Steve groans, his head pounding harder with each sound of a fist against his bedroom door. His tongue is heavy and fuzzy in his mouth, and he’s still wearing his clothes from yesterday, shoes and all. At least he made it on the bed this time. He cracks a sleep deprived eye open and looks at his alarm clock to find it’s barely eight in the morning.
“Steven! You get your ass downstairs right this second!”
Fuck. It’s his dad. He completely forgot that they were due home today, getting too caught up yesterday at the Wheeler’s house. His parents must be pissed; he didn’t get the chance to tidy up like they always expect him to.
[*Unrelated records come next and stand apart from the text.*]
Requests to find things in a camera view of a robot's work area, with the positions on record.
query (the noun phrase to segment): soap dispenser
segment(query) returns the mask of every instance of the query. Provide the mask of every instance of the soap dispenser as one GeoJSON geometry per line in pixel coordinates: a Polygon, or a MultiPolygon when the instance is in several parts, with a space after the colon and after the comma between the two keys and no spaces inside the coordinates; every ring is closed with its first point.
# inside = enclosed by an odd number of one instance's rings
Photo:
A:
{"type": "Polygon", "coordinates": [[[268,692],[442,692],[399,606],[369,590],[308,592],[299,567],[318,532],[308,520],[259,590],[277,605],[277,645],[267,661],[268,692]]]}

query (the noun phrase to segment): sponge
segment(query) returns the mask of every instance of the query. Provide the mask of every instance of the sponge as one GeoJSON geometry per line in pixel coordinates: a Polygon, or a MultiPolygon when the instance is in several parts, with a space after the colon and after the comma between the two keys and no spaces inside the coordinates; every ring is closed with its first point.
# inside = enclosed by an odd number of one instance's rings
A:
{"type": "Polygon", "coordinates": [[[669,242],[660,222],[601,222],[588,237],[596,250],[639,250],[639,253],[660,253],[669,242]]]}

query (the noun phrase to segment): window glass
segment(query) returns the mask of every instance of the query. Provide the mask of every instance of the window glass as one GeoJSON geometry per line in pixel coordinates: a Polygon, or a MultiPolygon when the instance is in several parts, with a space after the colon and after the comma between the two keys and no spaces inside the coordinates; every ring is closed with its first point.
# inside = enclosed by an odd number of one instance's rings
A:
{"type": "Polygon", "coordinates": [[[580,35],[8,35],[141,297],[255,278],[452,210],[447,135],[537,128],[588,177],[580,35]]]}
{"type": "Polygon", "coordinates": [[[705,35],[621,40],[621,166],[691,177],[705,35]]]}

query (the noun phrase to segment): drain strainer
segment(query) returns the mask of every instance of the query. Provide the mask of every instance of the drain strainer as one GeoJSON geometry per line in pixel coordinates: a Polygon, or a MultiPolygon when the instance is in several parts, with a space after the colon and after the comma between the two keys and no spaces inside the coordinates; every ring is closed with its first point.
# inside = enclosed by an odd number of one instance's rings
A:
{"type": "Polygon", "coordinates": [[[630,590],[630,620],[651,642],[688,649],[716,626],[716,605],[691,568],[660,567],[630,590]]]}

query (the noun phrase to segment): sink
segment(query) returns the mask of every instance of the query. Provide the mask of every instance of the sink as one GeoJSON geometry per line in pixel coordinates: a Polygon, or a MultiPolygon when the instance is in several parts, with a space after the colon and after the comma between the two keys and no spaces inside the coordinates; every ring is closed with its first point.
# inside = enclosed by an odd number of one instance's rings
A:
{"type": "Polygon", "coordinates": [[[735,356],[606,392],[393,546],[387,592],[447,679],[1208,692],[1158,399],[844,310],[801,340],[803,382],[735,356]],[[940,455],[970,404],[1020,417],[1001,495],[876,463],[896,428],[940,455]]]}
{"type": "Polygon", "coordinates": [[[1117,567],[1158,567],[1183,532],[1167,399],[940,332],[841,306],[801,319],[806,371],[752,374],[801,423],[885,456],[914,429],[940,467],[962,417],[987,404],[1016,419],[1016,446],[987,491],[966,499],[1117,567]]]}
He shuffles into his bathroom and washes his face, swishes some mouthwash around in his mouth, and changes his shirt before making his way down the stairs.
In a truly frightening sight, his parents are both waiting for him in the living room, arms crossed tight over their chests. His mothers face is more pinched than usual, and it looks like the vein in his father’s forehead is due to pop any second now.
“I hope you have an excellent explanation for this.” His father grinds out, face threatening to go purple.
“Look, dad, I got caught up with Robin last night. I’m sorry I didn’t remember you were coming home today; can I make it up to you? I can clean right now, you can go relax, I’m sure you want to relax after your trip.”
His mother shakes her head in disappointment, and wow he really was not expecting them to be this let down by a mildly dirty house. Steve is never anticipating the scope of their ability to be disappointed in him, though.
“Robin, huh?” His father asks cryptically.
“Uh, yeah, I was over at Nancy’s with her and Robin…” He says dumbly, feeling the familiar build up of anticipation that a blow-up is sure to follow.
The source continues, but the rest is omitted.